# TASK INSTRUCTIONS
Every line containing the string "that" should be returned from the records.

Extracted records
☆ ☆ ☆ ☆

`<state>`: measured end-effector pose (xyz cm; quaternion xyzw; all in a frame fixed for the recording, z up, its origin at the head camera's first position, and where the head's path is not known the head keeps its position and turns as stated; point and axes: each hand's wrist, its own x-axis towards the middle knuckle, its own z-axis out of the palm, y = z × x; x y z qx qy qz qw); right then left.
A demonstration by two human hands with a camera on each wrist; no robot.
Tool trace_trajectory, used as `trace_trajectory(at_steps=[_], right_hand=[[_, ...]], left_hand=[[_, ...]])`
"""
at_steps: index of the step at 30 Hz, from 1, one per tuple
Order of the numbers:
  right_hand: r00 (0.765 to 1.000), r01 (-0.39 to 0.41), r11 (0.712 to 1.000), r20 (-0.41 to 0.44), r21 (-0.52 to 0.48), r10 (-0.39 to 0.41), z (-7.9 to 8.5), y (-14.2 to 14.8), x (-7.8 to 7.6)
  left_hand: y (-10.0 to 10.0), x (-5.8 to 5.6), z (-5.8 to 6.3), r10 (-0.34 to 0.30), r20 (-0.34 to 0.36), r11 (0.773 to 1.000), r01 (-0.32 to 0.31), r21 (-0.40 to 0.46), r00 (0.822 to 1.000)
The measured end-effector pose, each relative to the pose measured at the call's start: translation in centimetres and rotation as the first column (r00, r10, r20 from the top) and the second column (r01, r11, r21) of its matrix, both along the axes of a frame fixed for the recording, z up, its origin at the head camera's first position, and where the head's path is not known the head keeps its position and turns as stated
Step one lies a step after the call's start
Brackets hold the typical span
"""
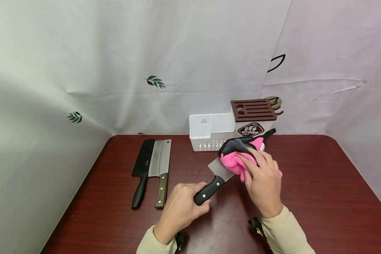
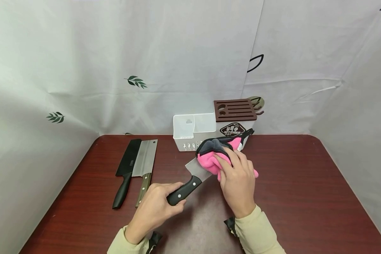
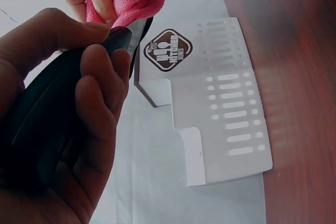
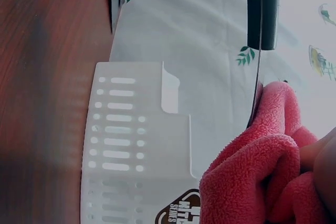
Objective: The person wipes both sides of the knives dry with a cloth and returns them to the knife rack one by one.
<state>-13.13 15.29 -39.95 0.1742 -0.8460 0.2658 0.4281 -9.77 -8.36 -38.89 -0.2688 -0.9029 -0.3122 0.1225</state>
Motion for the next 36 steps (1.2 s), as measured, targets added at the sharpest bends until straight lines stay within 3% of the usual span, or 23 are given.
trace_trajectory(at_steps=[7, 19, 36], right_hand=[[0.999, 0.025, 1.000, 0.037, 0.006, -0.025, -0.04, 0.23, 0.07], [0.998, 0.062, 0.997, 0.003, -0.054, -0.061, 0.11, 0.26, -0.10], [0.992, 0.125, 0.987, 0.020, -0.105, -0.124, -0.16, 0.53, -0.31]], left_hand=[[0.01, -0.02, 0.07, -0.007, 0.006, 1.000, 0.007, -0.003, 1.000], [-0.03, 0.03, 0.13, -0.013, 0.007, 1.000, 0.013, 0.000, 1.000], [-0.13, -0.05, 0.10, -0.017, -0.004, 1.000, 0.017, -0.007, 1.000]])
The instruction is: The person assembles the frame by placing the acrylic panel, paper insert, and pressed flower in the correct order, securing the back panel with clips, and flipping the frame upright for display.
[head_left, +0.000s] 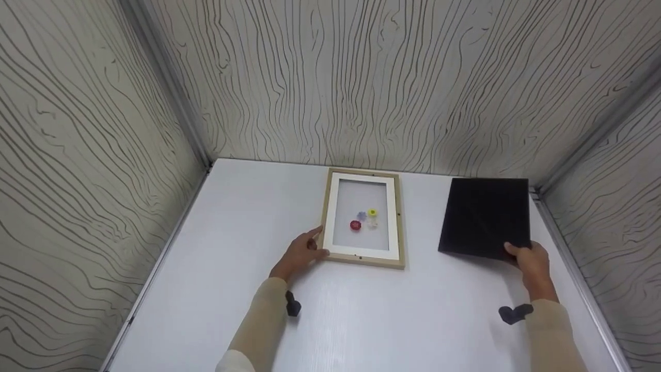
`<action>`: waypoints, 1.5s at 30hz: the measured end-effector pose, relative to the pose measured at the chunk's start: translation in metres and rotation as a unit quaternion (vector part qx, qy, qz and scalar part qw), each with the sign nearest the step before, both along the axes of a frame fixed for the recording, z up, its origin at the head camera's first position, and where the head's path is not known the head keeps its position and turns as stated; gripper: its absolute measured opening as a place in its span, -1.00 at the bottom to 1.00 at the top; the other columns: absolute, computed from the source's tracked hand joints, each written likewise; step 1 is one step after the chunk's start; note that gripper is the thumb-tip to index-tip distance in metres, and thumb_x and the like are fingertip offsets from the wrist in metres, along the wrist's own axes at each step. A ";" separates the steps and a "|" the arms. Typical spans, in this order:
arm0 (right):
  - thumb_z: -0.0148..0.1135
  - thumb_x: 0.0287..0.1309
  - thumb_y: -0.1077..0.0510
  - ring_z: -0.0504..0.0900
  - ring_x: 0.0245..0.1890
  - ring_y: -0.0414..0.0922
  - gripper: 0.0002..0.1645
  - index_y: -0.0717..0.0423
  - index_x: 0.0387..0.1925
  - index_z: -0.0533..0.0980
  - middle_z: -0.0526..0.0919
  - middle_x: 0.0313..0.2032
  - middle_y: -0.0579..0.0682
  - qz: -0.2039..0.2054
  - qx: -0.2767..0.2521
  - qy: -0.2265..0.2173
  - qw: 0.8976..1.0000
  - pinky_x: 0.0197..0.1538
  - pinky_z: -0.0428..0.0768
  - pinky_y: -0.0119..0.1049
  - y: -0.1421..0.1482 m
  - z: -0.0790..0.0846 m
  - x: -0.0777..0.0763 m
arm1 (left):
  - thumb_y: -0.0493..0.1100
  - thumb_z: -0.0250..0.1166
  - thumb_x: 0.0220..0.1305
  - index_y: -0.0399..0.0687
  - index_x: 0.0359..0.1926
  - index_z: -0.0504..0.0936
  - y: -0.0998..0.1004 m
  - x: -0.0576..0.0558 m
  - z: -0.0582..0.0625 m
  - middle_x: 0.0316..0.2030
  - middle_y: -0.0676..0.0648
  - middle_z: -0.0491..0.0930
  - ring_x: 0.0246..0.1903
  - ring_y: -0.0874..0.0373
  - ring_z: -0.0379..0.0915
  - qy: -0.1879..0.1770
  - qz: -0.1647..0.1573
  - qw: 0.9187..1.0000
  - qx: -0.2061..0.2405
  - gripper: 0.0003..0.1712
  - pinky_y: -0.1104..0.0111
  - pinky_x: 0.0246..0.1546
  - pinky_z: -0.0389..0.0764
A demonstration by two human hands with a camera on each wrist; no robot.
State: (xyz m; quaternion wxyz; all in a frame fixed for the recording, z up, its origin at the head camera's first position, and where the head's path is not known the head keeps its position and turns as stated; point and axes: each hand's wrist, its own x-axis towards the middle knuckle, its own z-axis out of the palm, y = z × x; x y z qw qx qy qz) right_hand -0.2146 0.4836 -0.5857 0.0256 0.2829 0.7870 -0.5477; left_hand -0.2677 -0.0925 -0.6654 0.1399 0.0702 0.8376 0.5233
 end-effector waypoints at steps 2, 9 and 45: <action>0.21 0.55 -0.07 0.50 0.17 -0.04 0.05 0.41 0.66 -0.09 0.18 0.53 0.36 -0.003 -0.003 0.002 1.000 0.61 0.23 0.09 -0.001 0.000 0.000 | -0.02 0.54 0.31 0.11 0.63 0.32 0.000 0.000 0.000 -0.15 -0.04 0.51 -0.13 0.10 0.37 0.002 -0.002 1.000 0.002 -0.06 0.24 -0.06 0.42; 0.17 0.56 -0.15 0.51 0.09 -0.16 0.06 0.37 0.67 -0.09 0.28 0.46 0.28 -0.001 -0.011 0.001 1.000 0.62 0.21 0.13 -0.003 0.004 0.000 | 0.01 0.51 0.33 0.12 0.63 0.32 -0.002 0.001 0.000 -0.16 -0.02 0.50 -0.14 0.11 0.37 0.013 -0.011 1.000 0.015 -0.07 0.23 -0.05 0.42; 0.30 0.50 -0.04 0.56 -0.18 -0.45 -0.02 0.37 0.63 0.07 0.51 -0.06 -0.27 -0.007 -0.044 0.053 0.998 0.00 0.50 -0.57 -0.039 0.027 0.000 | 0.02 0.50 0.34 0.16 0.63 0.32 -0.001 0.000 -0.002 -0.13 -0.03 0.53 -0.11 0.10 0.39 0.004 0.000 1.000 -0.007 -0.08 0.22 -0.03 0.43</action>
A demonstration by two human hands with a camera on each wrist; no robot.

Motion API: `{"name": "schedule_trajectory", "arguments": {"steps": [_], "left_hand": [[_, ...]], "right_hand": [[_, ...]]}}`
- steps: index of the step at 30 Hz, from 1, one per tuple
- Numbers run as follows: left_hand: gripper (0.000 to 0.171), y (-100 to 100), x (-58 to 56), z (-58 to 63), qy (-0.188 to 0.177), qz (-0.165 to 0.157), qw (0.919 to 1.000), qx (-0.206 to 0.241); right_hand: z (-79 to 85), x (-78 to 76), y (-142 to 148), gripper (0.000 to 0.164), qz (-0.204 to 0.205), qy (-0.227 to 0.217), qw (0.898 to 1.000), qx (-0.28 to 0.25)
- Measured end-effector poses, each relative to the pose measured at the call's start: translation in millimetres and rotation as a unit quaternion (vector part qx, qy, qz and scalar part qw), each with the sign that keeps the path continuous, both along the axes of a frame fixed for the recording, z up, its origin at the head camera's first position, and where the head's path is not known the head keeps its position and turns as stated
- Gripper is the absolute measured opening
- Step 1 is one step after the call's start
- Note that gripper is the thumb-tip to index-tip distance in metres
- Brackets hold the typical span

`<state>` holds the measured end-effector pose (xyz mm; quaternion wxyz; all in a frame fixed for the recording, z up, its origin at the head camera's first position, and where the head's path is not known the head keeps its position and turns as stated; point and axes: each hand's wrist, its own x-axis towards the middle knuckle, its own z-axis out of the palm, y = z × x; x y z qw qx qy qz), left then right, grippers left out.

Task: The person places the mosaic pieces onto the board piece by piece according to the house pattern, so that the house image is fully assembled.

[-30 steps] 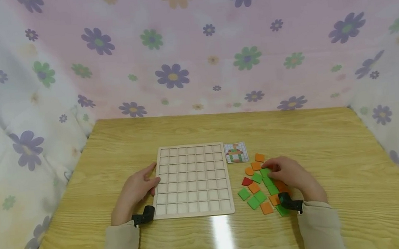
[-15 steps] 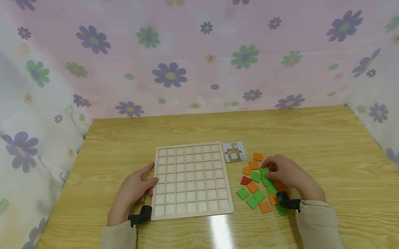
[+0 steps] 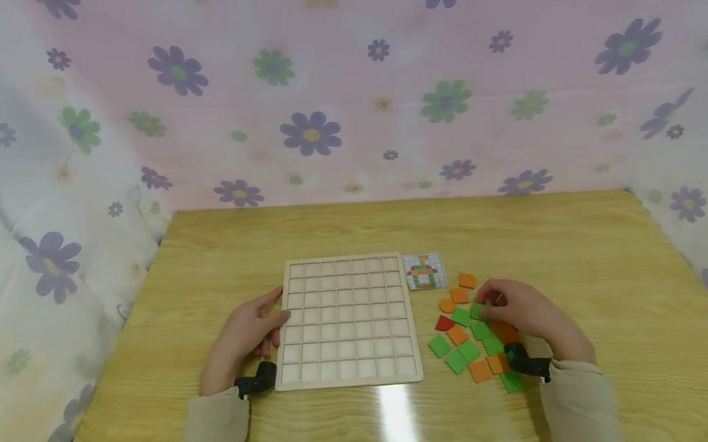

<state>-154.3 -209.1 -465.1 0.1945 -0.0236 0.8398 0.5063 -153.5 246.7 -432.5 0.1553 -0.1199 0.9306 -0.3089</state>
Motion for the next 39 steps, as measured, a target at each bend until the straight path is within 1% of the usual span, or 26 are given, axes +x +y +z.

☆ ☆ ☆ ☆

# SOLUTION TO THE PROBLEM
`<action>`: waypoints, 1.5s at 30hz: the measured end-effector pose, relative to the pose measured at the chunk's start: translation in metres and rotation as a unit quaternion (vector part qx, qy, qz and scalar part qw), each with the sign nearest the step before, both along the axes of a frame fixed for the recording, z up, its origin at the head camera's first position, and where the head's path is not known the head keeps its position and turns as stated; gripper: its absolute measured opening as a place in its span, -1.00 at the bottom to 1.00 at the top; the other columns: absolute, computed from the source's tracked hand joints, each written likewise; step 1 is one step after the chunk's start; note that gripper is the thumb-tip to index-tip distance in metres, and thumb_x and the like are fingertip offsets from the wrist in metres, along the wrist's own axes at each step. A ";" separates the steps and a "|" the arms. Typical spans, in this order:
- Measured end-effector poses, each relative to the pose measured at the call's start: translation in millimetres and rotation as a unit quaternion (vector part qx, qy, qz and scalar part qw), each with the sign that keeps the path continuous, both along the axes of a frame fixed for the recording, z up, its origin at the head camera's first position, and where the head's path is not known the head keeps its position and turns as stated
- Note that gripper is the thumb-tip to index-tip distance in metres
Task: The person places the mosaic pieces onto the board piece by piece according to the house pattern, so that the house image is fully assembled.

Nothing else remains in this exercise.